- What to work on
Take every line from the listing below that contains "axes".

- Provided data
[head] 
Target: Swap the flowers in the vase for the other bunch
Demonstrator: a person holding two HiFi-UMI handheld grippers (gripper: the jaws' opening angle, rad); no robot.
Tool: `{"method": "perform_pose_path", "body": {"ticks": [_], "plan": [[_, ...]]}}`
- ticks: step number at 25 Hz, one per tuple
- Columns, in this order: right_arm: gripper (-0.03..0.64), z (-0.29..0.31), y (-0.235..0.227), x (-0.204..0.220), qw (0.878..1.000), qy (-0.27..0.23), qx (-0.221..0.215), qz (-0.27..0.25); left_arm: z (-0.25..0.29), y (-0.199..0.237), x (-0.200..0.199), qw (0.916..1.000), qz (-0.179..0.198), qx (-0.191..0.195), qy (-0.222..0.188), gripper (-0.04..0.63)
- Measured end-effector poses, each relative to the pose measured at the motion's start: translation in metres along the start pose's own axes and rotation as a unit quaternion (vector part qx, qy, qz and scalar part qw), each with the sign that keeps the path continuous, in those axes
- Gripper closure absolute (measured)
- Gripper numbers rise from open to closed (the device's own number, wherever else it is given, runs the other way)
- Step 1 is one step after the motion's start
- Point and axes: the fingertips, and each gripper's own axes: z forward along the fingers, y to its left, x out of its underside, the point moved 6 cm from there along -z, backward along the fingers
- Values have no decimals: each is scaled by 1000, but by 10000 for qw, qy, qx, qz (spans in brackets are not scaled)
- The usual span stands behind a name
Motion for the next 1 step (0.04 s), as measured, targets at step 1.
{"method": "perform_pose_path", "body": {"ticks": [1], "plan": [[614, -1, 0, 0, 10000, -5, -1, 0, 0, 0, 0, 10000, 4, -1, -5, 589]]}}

- Exercise result
- Measured end-effector poses, each relative to the pose measured at the motion's start: translation in metres along the start pose's own axes and rotation as a unit quaternion (vector part qx, qy, qz and scalar part qw), each with the sign that keeps the path continuous, in those axes
- Point and axes: the fingertips, and each gripper's own axes: z forward along the fingers, y to its left, x out of its underside, the point moved 6 cm from there along -z, backward along the fingers

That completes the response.